▶ _EXERCISE DETAILS_
Using the data below, copy every line that contains the word "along".

▶ _DATASET SECTION_
┄┄┄┄┄┄
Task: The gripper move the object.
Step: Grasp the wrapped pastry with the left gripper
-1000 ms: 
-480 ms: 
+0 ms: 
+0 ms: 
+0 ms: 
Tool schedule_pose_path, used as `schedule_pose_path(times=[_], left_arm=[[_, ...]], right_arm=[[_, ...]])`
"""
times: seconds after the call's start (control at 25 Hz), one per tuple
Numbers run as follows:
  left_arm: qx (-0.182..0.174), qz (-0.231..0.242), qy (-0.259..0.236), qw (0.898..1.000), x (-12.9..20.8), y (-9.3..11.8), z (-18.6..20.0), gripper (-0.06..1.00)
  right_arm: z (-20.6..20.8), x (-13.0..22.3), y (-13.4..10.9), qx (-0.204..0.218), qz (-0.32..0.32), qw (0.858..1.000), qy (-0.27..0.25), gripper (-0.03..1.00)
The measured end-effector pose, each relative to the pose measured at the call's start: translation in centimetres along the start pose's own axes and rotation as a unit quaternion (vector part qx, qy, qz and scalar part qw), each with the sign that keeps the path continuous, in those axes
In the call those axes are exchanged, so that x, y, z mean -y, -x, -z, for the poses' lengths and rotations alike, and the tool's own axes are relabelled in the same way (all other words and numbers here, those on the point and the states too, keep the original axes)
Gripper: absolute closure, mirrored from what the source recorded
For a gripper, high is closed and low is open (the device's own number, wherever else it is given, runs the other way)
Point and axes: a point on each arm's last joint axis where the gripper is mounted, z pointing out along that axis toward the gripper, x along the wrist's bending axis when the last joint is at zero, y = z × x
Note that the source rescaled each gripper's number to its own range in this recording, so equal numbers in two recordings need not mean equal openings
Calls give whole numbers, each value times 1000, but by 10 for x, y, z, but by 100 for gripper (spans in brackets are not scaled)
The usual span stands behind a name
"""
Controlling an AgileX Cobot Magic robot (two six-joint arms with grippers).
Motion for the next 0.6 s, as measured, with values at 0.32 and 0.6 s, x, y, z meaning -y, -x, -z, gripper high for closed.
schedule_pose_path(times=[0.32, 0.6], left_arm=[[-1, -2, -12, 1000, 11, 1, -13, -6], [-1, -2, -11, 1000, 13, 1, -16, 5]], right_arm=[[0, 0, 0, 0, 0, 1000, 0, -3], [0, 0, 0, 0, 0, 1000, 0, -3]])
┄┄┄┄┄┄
▶ _ANSWER SPACE_
The measured end-effector pose, each relative to the pose measured at the call's start: translation in centimetres along the start pose's own axes and rotation as a unit quaternion (vector part qx, qy, qz and scalar part qw), each with the sign that keeps the path continuous, in those axes
Point and axes: a point on each arm's last joint axis where the gripper is mounted, z pointing out along that axis toward the gripper, x along the wrist's bending axis when the last joint is at zero, y = z × x

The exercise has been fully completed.